[Records for this task — start]

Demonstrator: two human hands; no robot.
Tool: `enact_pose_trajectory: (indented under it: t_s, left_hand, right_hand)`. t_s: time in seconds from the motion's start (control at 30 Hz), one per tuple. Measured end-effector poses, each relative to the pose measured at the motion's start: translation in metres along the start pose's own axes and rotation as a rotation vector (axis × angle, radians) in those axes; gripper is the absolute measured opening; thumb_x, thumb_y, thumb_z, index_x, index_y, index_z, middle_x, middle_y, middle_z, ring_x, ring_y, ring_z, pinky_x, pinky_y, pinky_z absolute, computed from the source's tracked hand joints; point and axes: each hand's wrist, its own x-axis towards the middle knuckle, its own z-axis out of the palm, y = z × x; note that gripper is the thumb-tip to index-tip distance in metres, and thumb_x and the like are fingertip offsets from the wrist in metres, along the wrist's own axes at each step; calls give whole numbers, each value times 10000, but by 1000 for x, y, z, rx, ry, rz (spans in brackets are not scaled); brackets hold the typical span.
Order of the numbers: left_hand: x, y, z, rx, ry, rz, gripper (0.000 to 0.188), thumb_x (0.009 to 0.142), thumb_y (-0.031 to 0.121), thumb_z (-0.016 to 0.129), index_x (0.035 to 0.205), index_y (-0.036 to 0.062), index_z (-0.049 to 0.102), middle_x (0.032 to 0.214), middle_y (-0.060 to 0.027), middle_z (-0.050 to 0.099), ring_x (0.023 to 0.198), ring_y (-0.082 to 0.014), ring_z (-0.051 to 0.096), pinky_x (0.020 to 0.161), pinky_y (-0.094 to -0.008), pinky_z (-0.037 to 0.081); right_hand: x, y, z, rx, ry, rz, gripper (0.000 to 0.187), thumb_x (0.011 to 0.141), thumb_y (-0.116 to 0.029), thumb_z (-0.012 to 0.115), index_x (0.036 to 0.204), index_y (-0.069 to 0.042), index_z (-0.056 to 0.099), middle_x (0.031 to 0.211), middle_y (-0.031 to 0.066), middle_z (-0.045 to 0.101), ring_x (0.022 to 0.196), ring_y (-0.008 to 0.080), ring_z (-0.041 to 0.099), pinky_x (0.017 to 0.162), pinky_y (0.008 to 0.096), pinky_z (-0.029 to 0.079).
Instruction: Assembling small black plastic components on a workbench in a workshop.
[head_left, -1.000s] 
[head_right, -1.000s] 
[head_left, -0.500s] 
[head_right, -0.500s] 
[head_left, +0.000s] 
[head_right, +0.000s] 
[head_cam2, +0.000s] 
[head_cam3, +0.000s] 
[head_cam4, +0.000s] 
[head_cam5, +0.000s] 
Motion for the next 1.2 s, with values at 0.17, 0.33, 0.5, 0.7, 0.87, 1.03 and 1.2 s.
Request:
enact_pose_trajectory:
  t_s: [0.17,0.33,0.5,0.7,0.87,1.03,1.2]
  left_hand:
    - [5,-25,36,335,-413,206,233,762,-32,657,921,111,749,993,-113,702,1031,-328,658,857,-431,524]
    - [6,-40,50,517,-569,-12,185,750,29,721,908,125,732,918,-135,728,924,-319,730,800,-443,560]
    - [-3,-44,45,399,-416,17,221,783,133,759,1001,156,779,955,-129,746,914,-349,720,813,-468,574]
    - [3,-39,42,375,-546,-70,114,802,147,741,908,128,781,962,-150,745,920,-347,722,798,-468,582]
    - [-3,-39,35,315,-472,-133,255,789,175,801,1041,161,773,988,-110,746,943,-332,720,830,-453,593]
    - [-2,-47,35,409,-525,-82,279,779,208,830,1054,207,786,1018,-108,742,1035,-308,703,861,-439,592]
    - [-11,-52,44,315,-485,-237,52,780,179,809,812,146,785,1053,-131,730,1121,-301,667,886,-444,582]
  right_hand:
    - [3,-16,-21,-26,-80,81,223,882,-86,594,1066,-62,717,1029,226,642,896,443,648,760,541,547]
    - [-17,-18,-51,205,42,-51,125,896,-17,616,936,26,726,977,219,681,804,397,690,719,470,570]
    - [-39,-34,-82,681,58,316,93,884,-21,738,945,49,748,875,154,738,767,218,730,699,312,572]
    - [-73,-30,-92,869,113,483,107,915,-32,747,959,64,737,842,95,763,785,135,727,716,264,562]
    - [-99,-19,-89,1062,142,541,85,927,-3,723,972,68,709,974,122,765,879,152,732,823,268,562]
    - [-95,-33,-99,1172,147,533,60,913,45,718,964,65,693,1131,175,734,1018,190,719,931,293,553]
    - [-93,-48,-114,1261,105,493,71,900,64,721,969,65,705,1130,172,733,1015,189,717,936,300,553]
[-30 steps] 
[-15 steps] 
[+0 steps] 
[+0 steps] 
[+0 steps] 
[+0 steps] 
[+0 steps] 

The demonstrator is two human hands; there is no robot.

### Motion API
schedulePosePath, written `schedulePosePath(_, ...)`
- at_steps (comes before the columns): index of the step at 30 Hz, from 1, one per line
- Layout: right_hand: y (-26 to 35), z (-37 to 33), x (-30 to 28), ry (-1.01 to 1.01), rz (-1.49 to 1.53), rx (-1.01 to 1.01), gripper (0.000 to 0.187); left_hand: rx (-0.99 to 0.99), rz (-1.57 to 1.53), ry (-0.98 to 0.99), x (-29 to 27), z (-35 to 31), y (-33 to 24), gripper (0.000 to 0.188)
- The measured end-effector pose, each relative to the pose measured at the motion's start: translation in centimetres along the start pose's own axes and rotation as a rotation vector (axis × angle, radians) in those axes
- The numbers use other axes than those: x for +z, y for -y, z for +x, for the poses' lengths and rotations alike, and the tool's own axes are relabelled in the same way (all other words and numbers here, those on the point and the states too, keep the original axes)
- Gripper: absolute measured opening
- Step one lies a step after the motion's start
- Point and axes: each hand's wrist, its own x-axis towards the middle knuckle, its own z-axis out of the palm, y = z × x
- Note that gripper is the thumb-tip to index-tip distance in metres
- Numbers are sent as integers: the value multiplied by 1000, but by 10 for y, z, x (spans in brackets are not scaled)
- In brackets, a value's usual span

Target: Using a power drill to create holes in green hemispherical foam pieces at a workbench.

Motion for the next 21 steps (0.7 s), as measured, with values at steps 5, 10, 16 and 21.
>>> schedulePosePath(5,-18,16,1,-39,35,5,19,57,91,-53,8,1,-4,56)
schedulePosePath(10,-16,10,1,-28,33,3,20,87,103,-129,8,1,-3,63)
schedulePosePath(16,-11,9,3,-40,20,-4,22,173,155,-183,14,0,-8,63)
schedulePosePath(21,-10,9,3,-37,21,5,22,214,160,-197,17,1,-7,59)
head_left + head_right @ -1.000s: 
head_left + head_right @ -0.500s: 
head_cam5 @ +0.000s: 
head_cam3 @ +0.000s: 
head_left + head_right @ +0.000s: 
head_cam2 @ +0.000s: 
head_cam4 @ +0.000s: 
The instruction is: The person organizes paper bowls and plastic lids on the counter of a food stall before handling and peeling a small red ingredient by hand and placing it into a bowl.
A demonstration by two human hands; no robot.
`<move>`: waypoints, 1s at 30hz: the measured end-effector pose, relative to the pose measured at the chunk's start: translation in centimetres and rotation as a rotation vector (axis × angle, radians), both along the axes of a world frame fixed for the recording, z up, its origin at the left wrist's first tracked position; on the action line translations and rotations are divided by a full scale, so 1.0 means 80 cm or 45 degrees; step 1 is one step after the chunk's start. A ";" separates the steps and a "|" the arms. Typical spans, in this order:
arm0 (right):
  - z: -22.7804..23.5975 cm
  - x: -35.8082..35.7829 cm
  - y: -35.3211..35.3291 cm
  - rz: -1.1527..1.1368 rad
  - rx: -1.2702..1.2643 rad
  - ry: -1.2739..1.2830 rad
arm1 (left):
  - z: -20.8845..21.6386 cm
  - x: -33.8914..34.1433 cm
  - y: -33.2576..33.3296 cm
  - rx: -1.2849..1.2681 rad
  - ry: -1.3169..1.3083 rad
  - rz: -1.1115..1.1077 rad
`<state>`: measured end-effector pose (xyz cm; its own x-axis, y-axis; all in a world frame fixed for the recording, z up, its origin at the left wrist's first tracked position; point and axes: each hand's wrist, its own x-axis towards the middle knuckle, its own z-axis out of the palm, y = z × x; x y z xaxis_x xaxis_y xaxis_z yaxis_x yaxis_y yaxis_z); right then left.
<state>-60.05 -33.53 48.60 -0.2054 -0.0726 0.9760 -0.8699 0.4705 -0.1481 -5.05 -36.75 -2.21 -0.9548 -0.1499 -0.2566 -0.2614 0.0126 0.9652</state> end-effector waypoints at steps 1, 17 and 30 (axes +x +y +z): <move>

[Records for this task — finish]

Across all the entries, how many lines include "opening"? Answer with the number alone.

2